I haven’t read the Flegg piece yet, so the story may be different than I am supposing. But there is nothing free about the copies available in EbscoHost. Libraries pay Ebsco for access for their community to the materials Ebsco has aggregated from others. HBP gets a piece of that as well as the other publishers.
What does HBP think university libraries are paying for? Universities are educational institutions. People teach and take classes. If these materials weren’t used in classes, libraries probably wouldn’t be paying for it. Call it “course packs” or anything you like, it is how scholarly material is used on campus.
From a copyright perspective, the rights of reproduction and distribution are implicated. There isn’t a separate course pack right or right to distribute through faculty.

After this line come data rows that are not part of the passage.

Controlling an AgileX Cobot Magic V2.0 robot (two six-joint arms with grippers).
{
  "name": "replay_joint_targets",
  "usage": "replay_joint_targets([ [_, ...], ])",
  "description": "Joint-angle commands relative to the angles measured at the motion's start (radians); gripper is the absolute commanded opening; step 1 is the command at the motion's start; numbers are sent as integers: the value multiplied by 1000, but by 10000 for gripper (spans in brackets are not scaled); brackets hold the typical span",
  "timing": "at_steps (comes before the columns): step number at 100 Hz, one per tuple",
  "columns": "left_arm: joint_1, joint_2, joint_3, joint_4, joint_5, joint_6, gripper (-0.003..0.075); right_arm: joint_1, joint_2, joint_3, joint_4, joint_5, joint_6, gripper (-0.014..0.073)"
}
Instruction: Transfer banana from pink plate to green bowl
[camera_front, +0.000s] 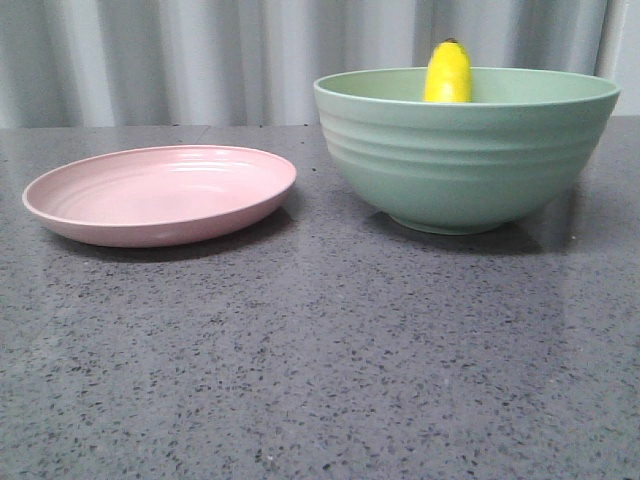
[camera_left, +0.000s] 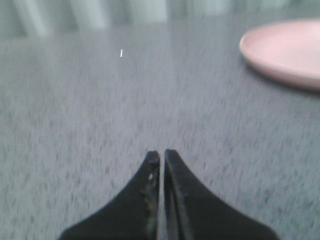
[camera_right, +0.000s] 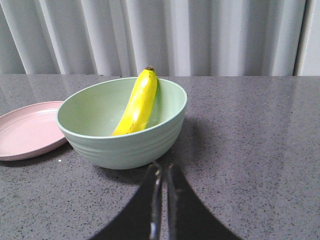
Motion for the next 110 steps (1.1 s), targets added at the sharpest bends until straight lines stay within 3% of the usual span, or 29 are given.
replay_joint_targets([
  [1, 16, -34, 28, -17, -29, -2, -19, -6, 12, -21, -8, -77, -11, -72],
  [96, 14, -34, 26, -24, -41, -2, -19, -6, 12, -19, -8, -80, -11, -72],
  [110, 14, -34, 26, -24, -41, -2, -19, -35, 10, 62, -17, -217, -11, -72],
])
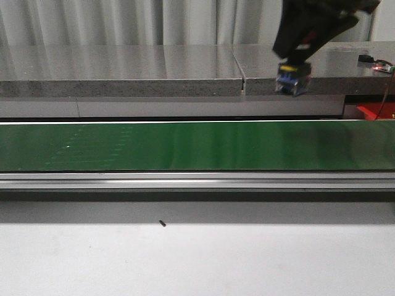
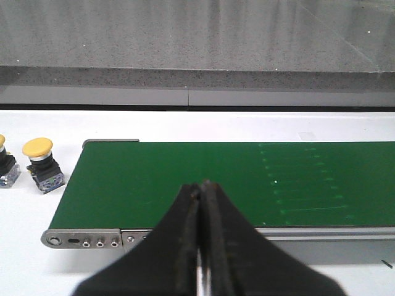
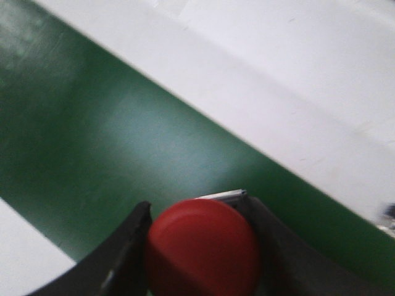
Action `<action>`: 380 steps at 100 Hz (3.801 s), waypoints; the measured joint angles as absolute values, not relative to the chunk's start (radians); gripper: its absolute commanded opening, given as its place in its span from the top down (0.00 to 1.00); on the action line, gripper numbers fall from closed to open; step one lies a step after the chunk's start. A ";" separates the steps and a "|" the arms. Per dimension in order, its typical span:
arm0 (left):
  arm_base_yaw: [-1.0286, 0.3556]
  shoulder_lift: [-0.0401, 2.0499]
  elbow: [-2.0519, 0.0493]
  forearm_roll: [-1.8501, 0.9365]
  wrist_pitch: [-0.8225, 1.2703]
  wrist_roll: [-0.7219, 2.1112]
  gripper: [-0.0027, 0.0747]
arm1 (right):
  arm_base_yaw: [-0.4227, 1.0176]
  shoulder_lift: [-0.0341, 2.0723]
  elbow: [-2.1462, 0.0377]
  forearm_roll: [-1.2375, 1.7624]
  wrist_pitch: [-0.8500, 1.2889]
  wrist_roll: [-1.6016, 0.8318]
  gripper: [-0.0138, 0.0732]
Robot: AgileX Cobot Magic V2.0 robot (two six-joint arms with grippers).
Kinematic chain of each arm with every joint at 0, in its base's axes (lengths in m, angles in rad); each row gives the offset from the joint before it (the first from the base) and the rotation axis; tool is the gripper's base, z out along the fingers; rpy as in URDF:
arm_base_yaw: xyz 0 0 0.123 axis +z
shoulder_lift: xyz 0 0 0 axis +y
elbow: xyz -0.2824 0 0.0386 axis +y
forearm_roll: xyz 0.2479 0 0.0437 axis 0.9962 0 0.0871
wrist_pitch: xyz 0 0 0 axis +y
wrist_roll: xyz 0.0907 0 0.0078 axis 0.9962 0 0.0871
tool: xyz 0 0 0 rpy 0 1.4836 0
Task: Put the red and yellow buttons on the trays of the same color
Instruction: 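Carry the red button into the red tray and open the right gripper, then move the right gripper back over the conveyor end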
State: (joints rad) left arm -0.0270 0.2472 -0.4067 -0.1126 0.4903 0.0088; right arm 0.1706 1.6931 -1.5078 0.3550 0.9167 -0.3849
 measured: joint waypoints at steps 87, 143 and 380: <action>-0.027 0.247 -0.407 -0.113 0.490 0.009 0.99 | -0.457 2.106 -1.945 0.355 0.884 -0.350 0.70; -0.027 0.247 -0.407 -0.113 0.490 0.009 0.99 | -0.457 2.308 -2.049 0.365 0.837 -0.346 0.70; -0.027 0.247 -0.407 -0.113 0.490 0.007 0.99 | -0.076 0.737 -0.756 0.387 0.702 -0.391 0.22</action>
State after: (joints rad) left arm -0.0270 0.2472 -0.4067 -0.1126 0.4903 0.0072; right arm -0.0765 0.7370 -0.7560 0.3874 0.7018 -0.3915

I am trying to get my head around HBP’s business rules. Let me see if I have this straight:
1. Libraries pay for access to HBP content
2. It is not OK for anyone at the library or university to link to the content they have paid for.
And what does “deep linking” even mean? Linking to an article? Isn’t that also known by the term “linking?” What are people supposed to do: “Hey, check out this great article. Follow this link to the home page and search for it.”
Why wouldn’t HBP simply sell institutional access and price accordingly instead of inflicting bizarre linking policies on their customers? If you have access, you have access. Members of the institution can link to the home page, the table of contents, any given article, or their copy of The HBP Business Rules Deciphered! the latest cryptographic thriller by Dan Brown.
Thank God I’m not the only one. My reading was also that HBP were of the opinion that you could find stuff and use it but actually not tell anybody about it (which really is what a link ultimately is). They seem to have decided that reproducing a thing is exactly the same as telling people where a thing is. I was trying to work out how they could let Ebsco put this stuff in their platform given the last bit of their licence “…this content may not be used in electronic reserves…” (Yeah – I know I’m twisting it somewhat ;-))
If I was a library, replacing the direct links with the specific search queries that get you to the same basic place would be exactly what I would do. I’m curious as to how HBP can cut off access to all at an institution given that their own licence specifically allows for discovery based usage, is their plan to punish their paying customers?
Phew. I thought I was hallucinating when I originally read this, but now it seems the world is that strange after all.
Perhaps this is an attempt to enforce a new type of business model based on redefining the notion of a hyperlink. If you use a DeepLink ™ then you’ll have to pay more?
Perhaps this should be patented … however I’m not sure if BT still have prior art though.